Saturday, April 17, 2010

Simile, Analogy, Metaphor

I have been grappling with simile, analogy and metaphor because they are an indispensable part of language, and indeed, thought. Yet the distinction between them is fluid, some may say that they are all variations of analogy. In fact you could throw in quite a few more topics if you want, what about allegories or parables? There are even sub-categories of metaphor such as metonymy or synecdoche to deal with.

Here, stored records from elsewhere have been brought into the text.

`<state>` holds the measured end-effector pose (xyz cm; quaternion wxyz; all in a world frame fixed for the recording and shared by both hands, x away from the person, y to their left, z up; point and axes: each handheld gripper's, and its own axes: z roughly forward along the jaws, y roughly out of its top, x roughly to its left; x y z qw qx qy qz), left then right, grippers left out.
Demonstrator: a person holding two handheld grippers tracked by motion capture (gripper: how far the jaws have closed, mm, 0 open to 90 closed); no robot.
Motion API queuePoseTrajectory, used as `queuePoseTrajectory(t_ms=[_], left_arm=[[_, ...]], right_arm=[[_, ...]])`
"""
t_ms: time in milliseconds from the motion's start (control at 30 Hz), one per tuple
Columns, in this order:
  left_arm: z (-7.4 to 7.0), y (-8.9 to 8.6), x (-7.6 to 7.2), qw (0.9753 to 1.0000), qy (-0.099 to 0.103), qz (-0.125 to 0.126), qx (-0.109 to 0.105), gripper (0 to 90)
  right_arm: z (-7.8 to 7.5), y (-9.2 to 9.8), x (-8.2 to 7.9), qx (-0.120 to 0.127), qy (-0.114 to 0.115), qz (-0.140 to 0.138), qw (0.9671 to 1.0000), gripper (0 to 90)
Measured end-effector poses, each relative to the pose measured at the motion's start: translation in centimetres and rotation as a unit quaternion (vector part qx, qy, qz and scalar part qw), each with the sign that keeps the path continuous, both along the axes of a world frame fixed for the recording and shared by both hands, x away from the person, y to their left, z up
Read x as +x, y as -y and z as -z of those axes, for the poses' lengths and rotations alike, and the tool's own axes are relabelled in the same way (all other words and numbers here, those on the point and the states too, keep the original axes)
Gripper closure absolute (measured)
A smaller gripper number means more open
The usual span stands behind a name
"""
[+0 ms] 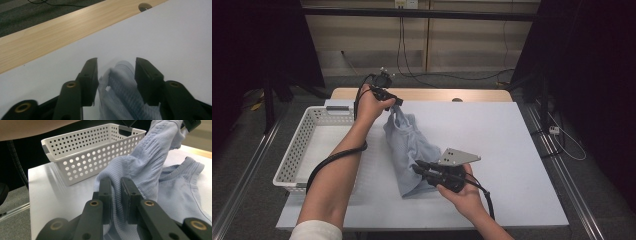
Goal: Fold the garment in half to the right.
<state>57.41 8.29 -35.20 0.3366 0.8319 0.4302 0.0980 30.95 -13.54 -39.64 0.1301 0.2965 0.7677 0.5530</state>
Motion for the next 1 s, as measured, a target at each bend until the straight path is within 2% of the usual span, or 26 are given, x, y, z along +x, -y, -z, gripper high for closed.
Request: queuePoseTrajectory(t_ms=[300,500,767,1000], left_arm=[[0.0,-0.4,0.1,0.9999,0.009,-0.012,-0.001,37.0],[-0.1,-0.5,0.0,0.9999,0.006,-0.010,0.002,34.5],[-0.1,-0.2,-0.4,0.9999,0.008,-0.004,0.005,32.7],[0.2,-0.4,-0.6,1.0000,0.002,0.001,0.005,30.7]], right_arm=[[0.5,0.3,0.4,-0.005,-0.009,0.010,0.9999,79.9],[1.1,0.8,0.7,-0.007,-0.023,0.019,0.9995,79.9],[1.8,1.1,1.0,-0.014,-0.031,0.025,0.9991,79.9],[2.2,1.2,1.2,-0.015,-0.041,0.027,0.9987,79.7]])
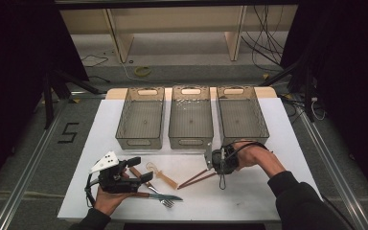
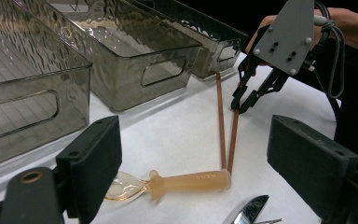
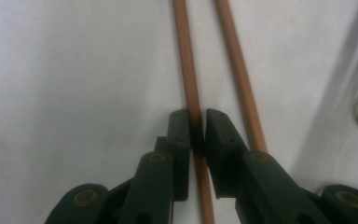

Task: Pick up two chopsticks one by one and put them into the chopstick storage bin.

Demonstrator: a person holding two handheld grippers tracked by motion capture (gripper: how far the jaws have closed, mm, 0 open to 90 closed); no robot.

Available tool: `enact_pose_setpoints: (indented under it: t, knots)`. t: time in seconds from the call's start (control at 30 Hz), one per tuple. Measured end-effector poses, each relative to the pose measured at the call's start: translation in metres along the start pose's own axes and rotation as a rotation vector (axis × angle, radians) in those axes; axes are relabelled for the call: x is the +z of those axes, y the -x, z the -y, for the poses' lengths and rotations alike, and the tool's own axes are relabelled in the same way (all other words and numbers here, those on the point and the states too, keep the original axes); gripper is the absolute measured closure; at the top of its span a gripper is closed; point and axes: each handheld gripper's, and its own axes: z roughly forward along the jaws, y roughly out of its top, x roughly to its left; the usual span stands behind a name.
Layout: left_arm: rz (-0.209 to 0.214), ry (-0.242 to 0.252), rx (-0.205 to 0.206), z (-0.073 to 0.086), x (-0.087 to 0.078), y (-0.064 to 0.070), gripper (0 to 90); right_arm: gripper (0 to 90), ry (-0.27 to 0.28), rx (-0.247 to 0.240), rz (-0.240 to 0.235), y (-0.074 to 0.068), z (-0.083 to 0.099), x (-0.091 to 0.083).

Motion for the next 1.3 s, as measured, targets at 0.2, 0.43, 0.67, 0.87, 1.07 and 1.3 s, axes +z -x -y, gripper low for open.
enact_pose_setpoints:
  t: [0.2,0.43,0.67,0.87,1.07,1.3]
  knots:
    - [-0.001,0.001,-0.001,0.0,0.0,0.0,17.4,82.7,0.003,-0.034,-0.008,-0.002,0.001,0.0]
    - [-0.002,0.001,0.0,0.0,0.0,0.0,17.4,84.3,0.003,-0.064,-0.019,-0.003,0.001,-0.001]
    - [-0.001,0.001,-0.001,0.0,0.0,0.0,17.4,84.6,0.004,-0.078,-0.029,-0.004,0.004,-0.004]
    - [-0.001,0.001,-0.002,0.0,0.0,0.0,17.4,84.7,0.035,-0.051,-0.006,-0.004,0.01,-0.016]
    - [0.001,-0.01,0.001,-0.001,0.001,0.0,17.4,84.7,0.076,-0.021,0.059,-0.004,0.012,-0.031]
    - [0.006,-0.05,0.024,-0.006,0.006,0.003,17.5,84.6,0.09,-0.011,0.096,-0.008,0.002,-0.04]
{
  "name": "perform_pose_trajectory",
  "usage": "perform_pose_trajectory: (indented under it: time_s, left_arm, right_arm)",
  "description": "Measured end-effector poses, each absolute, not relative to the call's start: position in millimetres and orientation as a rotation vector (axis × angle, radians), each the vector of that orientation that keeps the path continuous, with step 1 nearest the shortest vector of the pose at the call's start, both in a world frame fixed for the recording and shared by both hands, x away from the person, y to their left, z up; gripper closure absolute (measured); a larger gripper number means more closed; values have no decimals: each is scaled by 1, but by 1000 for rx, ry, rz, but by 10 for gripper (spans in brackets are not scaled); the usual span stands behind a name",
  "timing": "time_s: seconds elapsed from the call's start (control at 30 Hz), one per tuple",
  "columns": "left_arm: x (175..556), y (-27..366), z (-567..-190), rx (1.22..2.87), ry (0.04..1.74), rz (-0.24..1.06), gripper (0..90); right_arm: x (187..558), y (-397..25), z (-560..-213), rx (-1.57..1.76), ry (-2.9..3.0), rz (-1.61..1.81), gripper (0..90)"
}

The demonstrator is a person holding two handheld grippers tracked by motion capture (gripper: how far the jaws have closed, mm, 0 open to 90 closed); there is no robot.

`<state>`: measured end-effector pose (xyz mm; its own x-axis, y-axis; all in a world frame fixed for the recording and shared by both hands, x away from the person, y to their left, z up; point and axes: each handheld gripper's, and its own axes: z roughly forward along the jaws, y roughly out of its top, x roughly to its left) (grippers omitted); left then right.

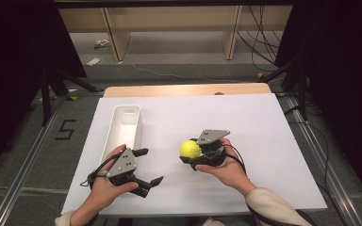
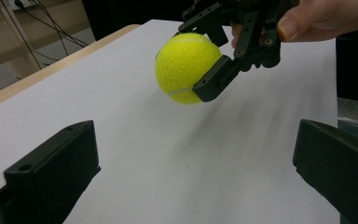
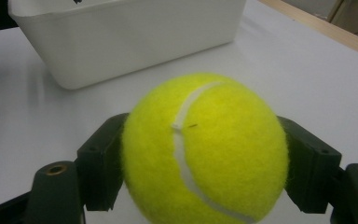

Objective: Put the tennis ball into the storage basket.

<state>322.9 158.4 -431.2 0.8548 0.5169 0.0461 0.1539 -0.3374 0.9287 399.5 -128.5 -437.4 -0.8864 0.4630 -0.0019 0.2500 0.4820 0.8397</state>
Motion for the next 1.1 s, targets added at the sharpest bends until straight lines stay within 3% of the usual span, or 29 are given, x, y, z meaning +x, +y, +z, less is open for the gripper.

There are clearly overlaps between all of these but I think that our language has evolved the use of different terms to reflect a different innate process in our minds. For example, I think that simile is used to help us express the process of categorization that we all do very effectively and automatically. To put this process in words we have to say that one thing "is like" another thing so that the persons we are communicating with understand our categorization. For the most part I think that simile is intended to show as much of a direct correspondence or "mapping" as possible. A minimum of abstraction is desirable in a good simile. Yet it is possible to stimulate creative ideas by deliberately attempting to make similes out of things that are obviously not similar. The result is that the receiver of the simile will have to manufacture some type of abstract relationship in order to make the simile work.

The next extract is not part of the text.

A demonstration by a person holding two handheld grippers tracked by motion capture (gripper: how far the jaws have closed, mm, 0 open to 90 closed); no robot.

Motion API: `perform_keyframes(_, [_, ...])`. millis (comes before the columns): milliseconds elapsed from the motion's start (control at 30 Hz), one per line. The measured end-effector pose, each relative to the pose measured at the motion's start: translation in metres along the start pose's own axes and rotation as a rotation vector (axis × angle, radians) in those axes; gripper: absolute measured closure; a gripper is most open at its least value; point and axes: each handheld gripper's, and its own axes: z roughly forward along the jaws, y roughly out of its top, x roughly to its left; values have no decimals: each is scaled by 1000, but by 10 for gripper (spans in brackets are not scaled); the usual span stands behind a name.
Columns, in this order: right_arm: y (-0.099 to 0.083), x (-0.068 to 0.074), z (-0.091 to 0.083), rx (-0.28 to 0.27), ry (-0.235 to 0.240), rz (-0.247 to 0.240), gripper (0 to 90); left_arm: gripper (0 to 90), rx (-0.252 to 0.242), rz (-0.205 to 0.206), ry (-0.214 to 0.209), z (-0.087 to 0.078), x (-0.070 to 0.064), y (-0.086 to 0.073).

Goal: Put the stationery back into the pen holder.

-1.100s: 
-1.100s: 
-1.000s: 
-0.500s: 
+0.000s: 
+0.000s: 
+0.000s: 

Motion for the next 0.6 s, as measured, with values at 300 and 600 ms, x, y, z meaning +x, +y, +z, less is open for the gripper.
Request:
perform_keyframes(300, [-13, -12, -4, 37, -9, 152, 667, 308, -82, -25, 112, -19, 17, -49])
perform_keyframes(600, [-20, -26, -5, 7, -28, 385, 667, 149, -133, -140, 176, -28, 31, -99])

I would place analogy at the next level of categorization. A good analogy has concrete similarities between the items being compared, just like a simile. However, it should also have an element of abstraction to it. An analogy can also work because the relationship between the two items being compared can be an abstract characteristic of each item. I think that this partial physical and partial abstract mapping is the key to a good analogy. This helps us to communicate ideas and experiences as well as characteristics. A good analogy also helps us to understand the concept we are trying to work with better because it gives us information about underlying relationships.

A metaphor is a comparison of abstractions, it does not have to have a physical correspondence. It captures underlying properties and relationships that not only explain the thing that we are trying to communicate, but allows for a new synthesis of ideas within the metaphor that map back onto the original subject. It allows us to look at a topic in a new and different way. Mathematics, for example, stands on its own as a consistent form of abstraction and reasoning. However, it becomes a metaphor for science because a scientist can abstract a thing that is being studied into a mathematical model which can then be manipulated to derive new facts and relationships about the original topic which were not known at the time that the metaphor was invoked.

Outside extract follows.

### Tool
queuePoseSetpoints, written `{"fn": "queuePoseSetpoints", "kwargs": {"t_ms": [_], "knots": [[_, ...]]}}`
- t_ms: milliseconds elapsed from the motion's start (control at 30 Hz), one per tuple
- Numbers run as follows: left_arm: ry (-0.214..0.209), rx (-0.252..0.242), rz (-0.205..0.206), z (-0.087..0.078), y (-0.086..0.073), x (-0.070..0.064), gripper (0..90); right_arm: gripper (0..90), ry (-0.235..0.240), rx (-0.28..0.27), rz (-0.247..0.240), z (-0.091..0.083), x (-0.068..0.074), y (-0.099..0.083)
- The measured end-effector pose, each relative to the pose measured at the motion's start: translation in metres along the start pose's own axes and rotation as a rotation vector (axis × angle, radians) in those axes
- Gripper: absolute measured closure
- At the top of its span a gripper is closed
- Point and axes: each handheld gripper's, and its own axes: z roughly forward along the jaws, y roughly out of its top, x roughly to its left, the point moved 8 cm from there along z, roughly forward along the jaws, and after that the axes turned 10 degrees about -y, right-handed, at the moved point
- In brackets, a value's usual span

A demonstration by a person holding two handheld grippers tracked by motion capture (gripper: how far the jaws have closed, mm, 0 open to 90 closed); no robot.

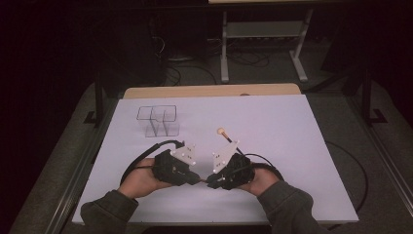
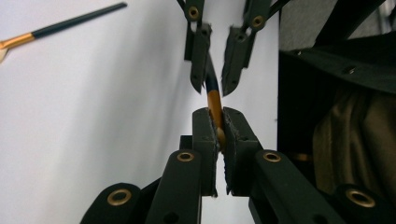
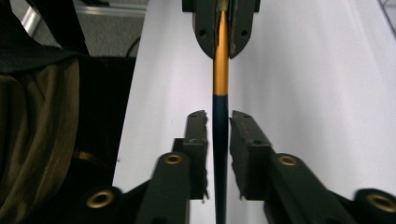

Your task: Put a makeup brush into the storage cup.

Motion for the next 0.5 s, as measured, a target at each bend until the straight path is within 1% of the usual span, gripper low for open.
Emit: {"fn": "queuePoseSetpoints", "kwargs": {"t_ms": [67, 100, 133, 167, 200, 233, 267, 300, 367, 400, 433, 467, 500], "knots": [[0.003, 0.009, -0.007, -0.0004, -0.0003, 0.0002, 84.5, 73.9, 0.002, 0.009, -0.002, -0.001, 0.0007, 0.0016], [0.004, 0.006, -0.007, -0.0009, 0.0001, 0.0003, 84.5, 73.5, 0.001, 0.032, -0.005, -0.0003, 0.0011, 0.0024], [0.004, 0.0, -0.01, -0.001, 0.0008, 0.0002, 84.5, 73.5, 0.001, 0.032, -0.005, -0.0003, 0.0011, 0.0024], [0.003, -0.003, -0.005, -0.0017, 0.0023, -0.0007, 84.5, 73.2, -0.001, 0.056, -0.012, 0.0027, 0.0016, 0.0024], [0.003, -0.003, -0.005, -0.0017, 0.0023, -0.0007, 84.5, 73.2, -0.001, 0.056, -0.012, 0.0027, 0.0016, 0.0024], [0.008, -0.006, 0.003, -0.0024, 0.0039, -0.0013, 84.6, 75.3, -0.003, 0.066, -0.023, 0.0055, 0.0014, 0.0026], [0.008, -0.006, 0.003, -0.0024, 0.0039, -0.0013, 84.6, 75.3, -0.003, 0.066, -0.023, 0.0055, 0.0014, 0.0026], [0.008, -0.009, 0.016, -0.0035, 0.0054, -0.0016, 84.6, 80.9, 0.001, 0.077, -0.015, 0.0071, 0.002, 0.0022], [0.007, -0.018, 0.014, -0.0043, 0.0064, -0.0023, 84.6, 81.5, 0.0, 0.076, -0.016, 0.0071, 0.0026, 0.0026], [0.005, -0.019, 0.015, -0.0048, 0.0065, -0.0023, 84.5, 82.0, 0.0, 0.07, -0.029, 0.0068, 0.0025, 0.0033], [0.007, -0.034, 0.02, -0.0071, 0.0071, -0.0022, 84.3, 82.2, 0.001, 0.061, -0.023, 0.0054, 0.0024, 0.0041], [0.007, -0.034, 0.02, -0.0071, 0.0071, -0.0022, 83.5, 82.2, 0.001, 0.061, -0.023, 0.0054, 0.0024, 0.0041], [0.002, -0.081, 0.001, -0.0091, 0.0089, -0.0023, 80.9, 82.3, -0.008, 0.039, -0.019, 0.0029, 0.0003, 0.0055]]}}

I think that these concepts are hierarchical in nature moving from a greater degree of physical correspondence in the simile to the higher level of correspondence of abstract relationships in the metaphor, with analogy occupying a place in between. I think that the relationship between these ideas forms the basis of how we make sense of the world and how we do more creative things like science. I think it is important to have a model for how these concepts relate to other broader forms of thought such as induction and deduction and what I am trying to do here is outline a consistent framework.

The problem I am having right now is that as I research this topic I am encountering extensive literature on the topic. I am currently reading a book called "Mind Leaps" by Thagard and Holyoak which is on the topic of analogy. I think that they have a slightly different viewpoint but it will be interesting to see. Just another example of how I get diverted from writing about something by feeling the need to read about it.